下地島特有!? 元「ANA乗員宿舎」の宿とは 思わぬところに...の画像はこちら >>

「下地島コーラルホテル」の玄関口(2020年7月、乗りものニュース編集部撮影)。

 入口はホテルというよりは、どちらかというと昔ながらの寮といったイメージです。受付部分にはANA機、ソラシドエア機、AIRDO機のモデルプレーンが飾られています。受付を済ませて受け取った部屋の鍵、そのキーホルダー部分には、部屋番号だけでなく「ANA」のロゴが刻まれていました。

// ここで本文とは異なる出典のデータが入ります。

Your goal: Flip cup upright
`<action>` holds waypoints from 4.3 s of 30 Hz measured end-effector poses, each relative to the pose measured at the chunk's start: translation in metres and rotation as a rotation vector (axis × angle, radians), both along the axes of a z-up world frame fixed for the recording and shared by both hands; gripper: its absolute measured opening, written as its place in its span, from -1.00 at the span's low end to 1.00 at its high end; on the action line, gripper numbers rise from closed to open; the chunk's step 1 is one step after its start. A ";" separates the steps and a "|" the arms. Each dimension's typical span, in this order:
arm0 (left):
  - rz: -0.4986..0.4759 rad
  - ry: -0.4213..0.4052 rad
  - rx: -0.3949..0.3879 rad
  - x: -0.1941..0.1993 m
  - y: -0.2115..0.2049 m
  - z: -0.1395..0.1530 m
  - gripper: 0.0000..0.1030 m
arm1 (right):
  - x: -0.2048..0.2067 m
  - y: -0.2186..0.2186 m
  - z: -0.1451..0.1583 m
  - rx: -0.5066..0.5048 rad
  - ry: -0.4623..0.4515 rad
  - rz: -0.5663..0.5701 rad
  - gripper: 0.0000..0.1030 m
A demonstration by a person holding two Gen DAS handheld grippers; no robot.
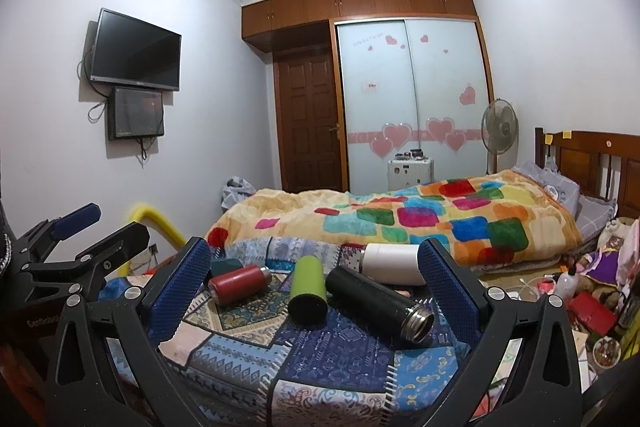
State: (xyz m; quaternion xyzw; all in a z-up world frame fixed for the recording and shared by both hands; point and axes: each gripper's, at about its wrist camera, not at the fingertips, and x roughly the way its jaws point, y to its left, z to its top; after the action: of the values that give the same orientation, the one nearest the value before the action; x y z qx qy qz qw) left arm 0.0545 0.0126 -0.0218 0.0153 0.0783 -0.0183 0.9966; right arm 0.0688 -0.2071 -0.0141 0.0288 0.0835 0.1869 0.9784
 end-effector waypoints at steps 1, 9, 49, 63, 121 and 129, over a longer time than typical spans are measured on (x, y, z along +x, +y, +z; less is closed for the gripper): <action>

 共用部分には、過去のANA機のポスターが各所に貼られています。なかには「ハイテクジャンボ」747-400型機が大きく映ったものや、「次世代機ボーイング787、続々導入!」といった、今やどこで見られるかわからない稀少なものも。食事がとれる棟につながる渡り廊下の出入口のガラス扉には、ANAの旧社章「ダヴィンチのヘリ」のロゴシールが貼られています。

部屋は普通のホテルと思いきや… 思わぬところに「置き土産」

 部屋は通常のユニットバス形式、小さめテレビとベッド、テーブルなどが置かれているレイアウトで、一見すると一般的なシングルルームです。しかし大きな秘密がこの部屋には隠されていました。

下地島特有!? 元「ANA乗員宿舎」の宿とは 思わぬところにパイロットの「置き土産」

「下地島コーラルホテル」の館内に描かれたANAの「ダヴィンチのヘリ」ロゴ(2020年7月、乗りものニュース編集部撮影)。

 テレビが置かれているテーブルの引き出しを開けると、そこにはたくさんの文字が書かれているのです。たとえば「2006.9.12 B735 限定A320より」や「2006.11.29 B767副操昇格」といった具合で、その右側には署名が書かれています。なかにはさらにその横に「下地最高!ありがとう!」などのメッセージも残っていました。

 つまり当時ここで訓練を受けていたパイロットたちが試験に合格したとき、記念に机の引き出しの下に書き記すという風習があったようで、それがホテルとなった今なお、残っています。